(Source records)

* * * * * * * * *

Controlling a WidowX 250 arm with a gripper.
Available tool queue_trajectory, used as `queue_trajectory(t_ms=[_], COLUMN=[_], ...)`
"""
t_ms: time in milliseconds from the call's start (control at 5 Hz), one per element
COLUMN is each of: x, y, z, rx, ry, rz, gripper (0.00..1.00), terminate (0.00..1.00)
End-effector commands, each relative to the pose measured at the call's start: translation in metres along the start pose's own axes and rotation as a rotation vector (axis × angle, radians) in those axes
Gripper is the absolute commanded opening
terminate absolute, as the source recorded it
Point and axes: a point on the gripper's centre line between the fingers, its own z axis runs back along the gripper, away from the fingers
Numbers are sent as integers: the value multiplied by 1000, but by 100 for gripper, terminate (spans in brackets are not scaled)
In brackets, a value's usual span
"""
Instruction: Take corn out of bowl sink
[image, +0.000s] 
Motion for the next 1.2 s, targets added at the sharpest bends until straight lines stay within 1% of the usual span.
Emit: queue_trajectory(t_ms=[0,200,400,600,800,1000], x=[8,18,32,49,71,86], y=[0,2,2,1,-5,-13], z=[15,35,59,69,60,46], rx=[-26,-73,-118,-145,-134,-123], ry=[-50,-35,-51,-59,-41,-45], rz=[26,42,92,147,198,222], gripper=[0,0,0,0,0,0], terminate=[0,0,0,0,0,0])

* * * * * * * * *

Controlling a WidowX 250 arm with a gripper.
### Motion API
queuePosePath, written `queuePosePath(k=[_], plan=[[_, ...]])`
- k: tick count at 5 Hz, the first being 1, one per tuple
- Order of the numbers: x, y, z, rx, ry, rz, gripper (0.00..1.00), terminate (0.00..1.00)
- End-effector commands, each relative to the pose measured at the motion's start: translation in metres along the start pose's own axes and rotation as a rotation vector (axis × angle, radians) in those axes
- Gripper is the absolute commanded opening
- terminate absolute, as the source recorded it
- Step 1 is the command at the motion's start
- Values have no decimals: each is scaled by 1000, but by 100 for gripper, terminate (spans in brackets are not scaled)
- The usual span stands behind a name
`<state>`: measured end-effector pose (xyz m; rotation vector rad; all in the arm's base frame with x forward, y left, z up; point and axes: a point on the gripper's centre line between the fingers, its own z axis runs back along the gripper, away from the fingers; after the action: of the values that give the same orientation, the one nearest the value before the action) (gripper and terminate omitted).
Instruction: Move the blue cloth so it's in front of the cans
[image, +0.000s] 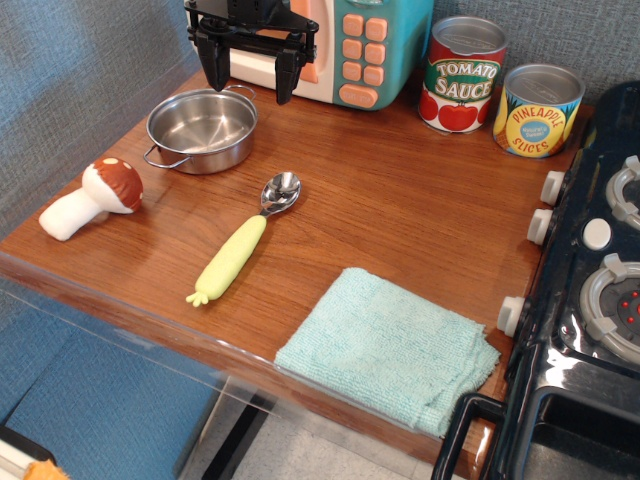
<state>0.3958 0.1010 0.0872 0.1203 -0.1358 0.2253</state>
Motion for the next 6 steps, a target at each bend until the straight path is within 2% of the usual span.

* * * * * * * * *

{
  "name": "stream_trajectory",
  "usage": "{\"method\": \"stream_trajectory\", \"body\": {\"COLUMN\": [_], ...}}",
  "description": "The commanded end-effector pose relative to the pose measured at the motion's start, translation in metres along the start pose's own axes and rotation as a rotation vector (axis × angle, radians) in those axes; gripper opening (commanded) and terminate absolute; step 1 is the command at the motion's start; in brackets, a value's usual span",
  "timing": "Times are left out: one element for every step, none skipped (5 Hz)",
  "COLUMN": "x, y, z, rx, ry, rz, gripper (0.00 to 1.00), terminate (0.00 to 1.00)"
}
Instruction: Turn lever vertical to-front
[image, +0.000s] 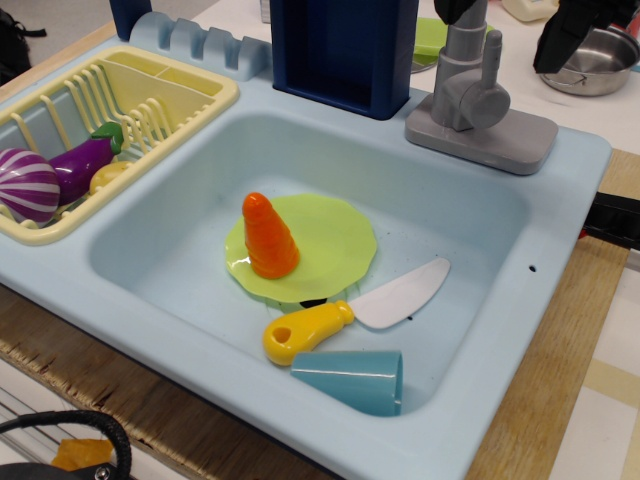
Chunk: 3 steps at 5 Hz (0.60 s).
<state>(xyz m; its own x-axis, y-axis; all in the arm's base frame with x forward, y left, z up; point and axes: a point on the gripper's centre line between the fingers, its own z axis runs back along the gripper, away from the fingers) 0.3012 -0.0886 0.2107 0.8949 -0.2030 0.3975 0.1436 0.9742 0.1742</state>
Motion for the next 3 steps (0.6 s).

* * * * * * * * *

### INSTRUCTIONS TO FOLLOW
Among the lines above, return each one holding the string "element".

### EXERCISE RESPONSE
t_ms: time in milliseconds from the call's start (control at 5 Hz), one per element
  "timing": "Times are left out: one element for every step, none skipped (5 Hz)",

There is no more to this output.